→ What you have to do
The entries below must be transcribed exactly. Leave nothing out.
BEGIN Exercise materials
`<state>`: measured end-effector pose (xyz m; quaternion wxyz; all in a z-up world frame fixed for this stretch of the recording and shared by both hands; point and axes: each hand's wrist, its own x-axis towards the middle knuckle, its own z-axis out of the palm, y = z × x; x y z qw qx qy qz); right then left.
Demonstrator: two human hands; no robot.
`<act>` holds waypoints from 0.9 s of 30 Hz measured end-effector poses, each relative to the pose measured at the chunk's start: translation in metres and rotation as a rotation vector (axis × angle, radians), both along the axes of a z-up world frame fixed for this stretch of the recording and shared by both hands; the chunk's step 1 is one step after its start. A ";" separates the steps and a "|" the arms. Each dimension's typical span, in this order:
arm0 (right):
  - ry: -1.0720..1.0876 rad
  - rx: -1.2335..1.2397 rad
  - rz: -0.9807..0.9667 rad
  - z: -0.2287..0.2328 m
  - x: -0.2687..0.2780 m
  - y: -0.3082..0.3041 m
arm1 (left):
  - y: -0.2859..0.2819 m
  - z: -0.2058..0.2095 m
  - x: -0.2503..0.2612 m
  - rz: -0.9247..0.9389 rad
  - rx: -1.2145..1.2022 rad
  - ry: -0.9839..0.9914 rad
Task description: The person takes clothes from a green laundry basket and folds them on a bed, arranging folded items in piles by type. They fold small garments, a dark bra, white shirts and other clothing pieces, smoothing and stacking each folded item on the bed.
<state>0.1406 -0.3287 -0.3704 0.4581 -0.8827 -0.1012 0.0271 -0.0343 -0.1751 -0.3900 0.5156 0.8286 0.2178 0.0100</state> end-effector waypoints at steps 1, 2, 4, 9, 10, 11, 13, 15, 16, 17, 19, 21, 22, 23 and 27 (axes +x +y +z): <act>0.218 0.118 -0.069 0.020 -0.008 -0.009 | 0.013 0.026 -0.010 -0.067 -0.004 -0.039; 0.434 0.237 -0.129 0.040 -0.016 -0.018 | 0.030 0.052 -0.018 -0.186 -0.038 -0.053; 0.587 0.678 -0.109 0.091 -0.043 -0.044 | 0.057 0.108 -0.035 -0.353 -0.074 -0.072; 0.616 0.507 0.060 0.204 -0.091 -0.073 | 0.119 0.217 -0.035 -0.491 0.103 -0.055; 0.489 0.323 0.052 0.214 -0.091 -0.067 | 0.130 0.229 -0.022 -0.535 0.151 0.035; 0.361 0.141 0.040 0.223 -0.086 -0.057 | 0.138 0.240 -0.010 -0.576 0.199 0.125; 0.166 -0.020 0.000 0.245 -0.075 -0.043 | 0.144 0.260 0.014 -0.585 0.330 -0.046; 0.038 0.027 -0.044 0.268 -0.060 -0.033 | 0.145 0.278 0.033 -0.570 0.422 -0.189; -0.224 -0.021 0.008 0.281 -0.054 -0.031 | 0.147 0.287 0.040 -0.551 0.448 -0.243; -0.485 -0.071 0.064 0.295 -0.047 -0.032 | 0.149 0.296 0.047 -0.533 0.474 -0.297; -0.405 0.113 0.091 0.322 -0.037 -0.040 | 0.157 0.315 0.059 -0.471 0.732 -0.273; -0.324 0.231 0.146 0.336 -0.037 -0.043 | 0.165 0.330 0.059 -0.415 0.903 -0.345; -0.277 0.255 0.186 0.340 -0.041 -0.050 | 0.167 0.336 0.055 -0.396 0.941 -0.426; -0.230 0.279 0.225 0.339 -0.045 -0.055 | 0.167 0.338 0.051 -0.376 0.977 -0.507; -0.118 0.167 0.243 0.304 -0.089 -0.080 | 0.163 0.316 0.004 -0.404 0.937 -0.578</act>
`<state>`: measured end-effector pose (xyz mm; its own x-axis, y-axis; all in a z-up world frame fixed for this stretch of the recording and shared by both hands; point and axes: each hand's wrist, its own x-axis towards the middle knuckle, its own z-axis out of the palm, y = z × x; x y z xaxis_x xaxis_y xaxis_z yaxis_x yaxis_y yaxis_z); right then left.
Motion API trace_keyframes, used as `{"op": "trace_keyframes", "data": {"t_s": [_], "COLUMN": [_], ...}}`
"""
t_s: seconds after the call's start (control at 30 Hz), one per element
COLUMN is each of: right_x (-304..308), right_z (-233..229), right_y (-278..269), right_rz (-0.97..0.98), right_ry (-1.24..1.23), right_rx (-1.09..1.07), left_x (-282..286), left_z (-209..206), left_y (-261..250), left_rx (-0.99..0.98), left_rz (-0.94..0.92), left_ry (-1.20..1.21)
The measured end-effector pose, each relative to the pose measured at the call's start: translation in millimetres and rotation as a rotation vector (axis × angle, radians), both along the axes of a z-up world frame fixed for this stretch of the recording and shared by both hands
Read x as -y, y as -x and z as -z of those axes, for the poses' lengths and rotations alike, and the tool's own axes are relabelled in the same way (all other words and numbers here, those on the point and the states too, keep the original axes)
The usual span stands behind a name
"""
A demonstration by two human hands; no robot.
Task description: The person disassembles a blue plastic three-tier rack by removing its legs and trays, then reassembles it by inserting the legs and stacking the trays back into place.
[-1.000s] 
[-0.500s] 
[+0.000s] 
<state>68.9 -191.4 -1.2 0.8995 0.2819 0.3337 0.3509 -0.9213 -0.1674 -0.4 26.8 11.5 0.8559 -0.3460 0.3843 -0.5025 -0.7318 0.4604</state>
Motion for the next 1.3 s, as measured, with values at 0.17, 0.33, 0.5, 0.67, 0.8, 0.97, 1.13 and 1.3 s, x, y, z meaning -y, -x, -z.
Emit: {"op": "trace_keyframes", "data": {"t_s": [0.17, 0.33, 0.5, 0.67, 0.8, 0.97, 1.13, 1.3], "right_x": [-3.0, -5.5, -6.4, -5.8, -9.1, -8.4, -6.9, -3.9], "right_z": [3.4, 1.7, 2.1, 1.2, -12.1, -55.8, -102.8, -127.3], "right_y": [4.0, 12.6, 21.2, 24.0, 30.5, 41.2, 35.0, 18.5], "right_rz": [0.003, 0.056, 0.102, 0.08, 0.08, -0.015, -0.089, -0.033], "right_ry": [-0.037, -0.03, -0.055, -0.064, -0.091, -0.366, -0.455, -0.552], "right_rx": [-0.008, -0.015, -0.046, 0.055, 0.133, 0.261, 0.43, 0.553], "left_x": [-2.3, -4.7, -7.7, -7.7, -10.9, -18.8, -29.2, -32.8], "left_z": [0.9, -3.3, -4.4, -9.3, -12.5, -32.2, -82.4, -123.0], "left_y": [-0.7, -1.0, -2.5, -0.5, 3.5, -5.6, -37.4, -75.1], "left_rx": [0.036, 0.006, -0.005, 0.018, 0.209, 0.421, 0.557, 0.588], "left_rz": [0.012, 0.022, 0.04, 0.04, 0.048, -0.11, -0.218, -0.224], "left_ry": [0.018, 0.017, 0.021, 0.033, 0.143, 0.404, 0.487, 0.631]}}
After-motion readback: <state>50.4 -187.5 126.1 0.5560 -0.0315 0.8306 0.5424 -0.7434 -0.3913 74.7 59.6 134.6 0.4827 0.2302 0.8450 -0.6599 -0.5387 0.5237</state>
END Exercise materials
→ Result
`<state>`: measured end-effector pose (xyz m; quaternion wxyz; all in a z-up world frame fixed for this stretch of the recording and shared by both hands; point and axes: each hand's wrist, its own x-axis towards the middle knuckle, its own z-axis out of the palm, y = z × x; x y z qw qx qy qz); right then left.
Demonstrator: two human hands; no robot.
`<act>` holds waypoints from 0.9 s of 30 Hz measured end-effector poses, each relative to the pose measured at the chunk's start: translation in metres and rotation as a rotation vector (axis × angle, radians), both along the axes of a z-up world frame fixed for this stretch of the recording and shared by both hands; the chunk's step 1 is one step after its start. A ";" separates the steps and a "|" the arms. Each dimension's typical span, in this order:
arm0 (right):
  - ry: -1.0720..1.0876 rad
  - rx: -1.2335..1.2397 rad
  - rz: -0.9807..0.9667 rad
  - z: -0.2287..0.2328 m
  - x: -0.2687..0.2780 m
  - y: -0.3082..0.3041 m
arm1 (left):
  - y: -0.2859..0.2819 m
  - z: -0.2058..0.2095 m
  - x: -0.2503..0.2612 m
  - rz: -0.9247..0.9389 rad
  - rx: -1.2145..1.2022 rad
  - ry: -0.9839..0.9914 rad
Task description: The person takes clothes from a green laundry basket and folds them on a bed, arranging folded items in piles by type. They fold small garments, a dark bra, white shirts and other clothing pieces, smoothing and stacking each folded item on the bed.
<state>0.1406 -0.3287 -0.3704 0.4581 -0.8827 -0.1012 0.0271 -0.0343 -0.1751 -0.3900 0.5156 0.8286 0.2178 0.0100</state> end-effector waypoints at steps 1, 2, 4, 9, 10, 11, 13, 15, 16, 17, 19, 21, 22, 23 and 27 (axes +x +y +z): <act>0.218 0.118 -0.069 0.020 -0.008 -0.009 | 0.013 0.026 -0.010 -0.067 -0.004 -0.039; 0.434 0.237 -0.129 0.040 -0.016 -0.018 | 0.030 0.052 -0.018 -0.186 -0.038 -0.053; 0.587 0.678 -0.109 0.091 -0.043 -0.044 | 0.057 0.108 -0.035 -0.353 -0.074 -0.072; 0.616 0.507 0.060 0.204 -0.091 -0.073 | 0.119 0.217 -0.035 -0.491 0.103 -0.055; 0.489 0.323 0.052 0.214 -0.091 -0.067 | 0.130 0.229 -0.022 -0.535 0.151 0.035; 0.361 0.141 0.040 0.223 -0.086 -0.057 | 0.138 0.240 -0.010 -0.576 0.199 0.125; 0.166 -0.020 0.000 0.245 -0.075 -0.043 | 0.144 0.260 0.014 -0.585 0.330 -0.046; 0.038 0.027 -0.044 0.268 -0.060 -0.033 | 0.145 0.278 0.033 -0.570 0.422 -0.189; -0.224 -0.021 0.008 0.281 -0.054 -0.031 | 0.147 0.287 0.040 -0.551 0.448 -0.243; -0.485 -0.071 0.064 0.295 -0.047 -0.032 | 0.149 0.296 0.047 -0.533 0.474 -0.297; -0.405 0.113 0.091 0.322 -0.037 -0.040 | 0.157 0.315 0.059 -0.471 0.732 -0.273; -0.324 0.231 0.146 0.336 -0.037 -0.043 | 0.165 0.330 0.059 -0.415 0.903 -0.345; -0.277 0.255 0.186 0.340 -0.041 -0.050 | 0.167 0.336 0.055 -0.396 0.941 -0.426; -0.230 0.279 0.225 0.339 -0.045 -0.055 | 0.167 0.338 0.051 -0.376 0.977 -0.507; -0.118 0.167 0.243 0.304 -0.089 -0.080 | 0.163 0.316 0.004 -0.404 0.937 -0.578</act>
`<state>`: measured end-effector pose (xyz mm; its own x-axis, y-axis; all in a z-up world frame fixed for this stretch of the recording and shared by both hands; point and axes: each hand's wrist, its own x-axis towards the middle knuckle, its own z-axis out of the palm, y = z × x; x y z xaxis_x xaxis_y xaxis_z yaxis_x yaxis_y yaxis_z); right then left.
Motion API trace_keyframes, used as `{"op": "trace_keyframes", "data": {"t_s": [_], "COLUMN": [_], ...}}`
"""
t_s: seconds after the call's start (control at 30 Hz), one per element
COLUMN is each of: right_x (-304..308), right_z (-233..229), right_y (-278..269), right_rz (-0.97..0.98), right_ry (-1.24..1.23), right_rx (-1.09..1.07), left_x (-282..286), left_z (-209..206), left_y (-261..250), left_rx (-0.99..0.98), left_rz (-0.94..0.92), left_ry (-1.20..1.21)
The measured end-effector pose, each relative to the pose measured at the call's start: translation in millimetres and rotation as a rotation vector (axis × angle, radians), both along the axes of a z-up world frame fixed for this stretch of the recording and shared by both hands
Read x as -y, y as -x and z as -z of those axes, for the poses' lengths and rotations alike, and the tool's own axes are relabelled in the same way (all other words and numbers here, those on the point and the states too, keep the original axes)
The usual span stands behind a name
"""
A demonstration by two human hands; no robot.
Task description: The person disassembles a blue plastic three-tier rack by removing its legs and trays, then reassembles it by inserting the legs and stacking the trays back into place.
[-1.000s] 
[-0.500s] 
[+0.000s] 
<state>68.9 -191.4 -1.2 0.8995 0.2819 0.3337 0.3509 -0.9213 -0.1674 -0.4 26.8 11.5 0.8559 -0.3460 0.3843 -0.5025 -0.7318 0.4604</state>
Motion for the next 1.3 s, as measured, with values at 0.17, 0.33, 0.5, 0.67, 0.8, 0.97, 1.13 and 1.3 s, x, y, z meaning -y, -x, -z.
Emit: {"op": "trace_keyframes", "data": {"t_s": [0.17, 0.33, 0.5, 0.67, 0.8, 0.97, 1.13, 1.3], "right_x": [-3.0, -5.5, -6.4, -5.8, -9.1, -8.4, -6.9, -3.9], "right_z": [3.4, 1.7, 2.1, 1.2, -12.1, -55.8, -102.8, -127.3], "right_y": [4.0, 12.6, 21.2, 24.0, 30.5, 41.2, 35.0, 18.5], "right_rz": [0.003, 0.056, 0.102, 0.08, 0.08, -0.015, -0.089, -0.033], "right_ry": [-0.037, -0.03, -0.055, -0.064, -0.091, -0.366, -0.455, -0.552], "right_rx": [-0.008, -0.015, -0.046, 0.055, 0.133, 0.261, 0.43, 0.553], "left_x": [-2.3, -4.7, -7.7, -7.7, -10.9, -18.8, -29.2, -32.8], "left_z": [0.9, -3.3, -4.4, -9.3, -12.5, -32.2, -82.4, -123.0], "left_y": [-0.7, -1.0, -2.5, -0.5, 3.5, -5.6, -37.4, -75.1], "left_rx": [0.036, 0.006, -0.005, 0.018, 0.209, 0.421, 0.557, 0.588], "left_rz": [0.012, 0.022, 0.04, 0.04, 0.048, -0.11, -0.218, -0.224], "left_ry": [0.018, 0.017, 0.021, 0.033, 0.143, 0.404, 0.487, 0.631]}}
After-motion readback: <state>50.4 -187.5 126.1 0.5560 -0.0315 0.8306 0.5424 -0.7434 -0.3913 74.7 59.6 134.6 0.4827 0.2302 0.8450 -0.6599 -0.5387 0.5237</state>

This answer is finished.